§ **Aim of the task**
Whenever the word "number" turns up in a line below, that line should be copied.

§ **Data provided**
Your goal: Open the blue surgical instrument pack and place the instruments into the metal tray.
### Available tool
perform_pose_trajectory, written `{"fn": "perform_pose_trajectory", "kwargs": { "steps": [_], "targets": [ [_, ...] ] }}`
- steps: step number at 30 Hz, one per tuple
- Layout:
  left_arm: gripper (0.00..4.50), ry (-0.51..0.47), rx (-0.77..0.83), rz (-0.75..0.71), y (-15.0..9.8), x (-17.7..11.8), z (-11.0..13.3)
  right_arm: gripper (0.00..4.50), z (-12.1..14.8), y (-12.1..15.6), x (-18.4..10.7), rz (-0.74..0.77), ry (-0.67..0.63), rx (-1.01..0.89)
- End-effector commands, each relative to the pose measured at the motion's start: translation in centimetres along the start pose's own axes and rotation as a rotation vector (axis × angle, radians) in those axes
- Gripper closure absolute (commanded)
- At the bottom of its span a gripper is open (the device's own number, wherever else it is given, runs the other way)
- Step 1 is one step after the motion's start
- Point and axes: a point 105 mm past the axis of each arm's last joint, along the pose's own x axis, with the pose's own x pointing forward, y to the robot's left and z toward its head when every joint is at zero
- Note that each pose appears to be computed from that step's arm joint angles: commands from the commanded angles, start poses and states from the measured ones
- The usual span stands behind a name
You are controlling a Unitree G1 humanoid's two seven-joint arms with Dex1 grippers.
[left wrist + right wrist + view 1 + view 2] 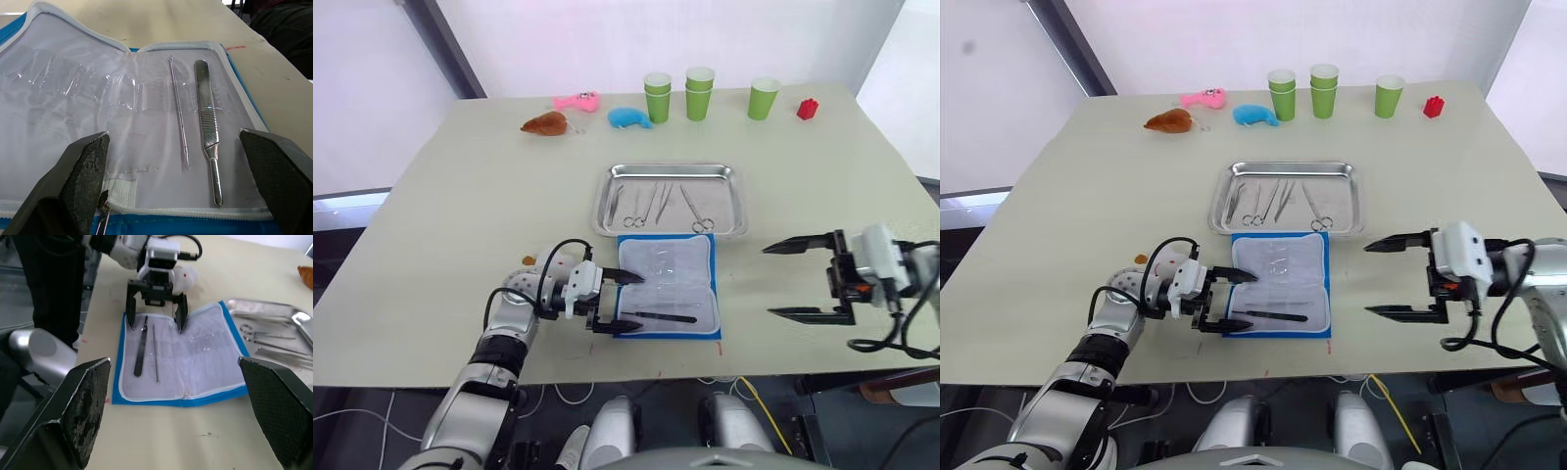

§ **Response to the task**
- steps: step number at 30 Hz, one per tuple
- At the bottom of its span a gripper is open (the device's own number, wherever else it is given, runs the other way)

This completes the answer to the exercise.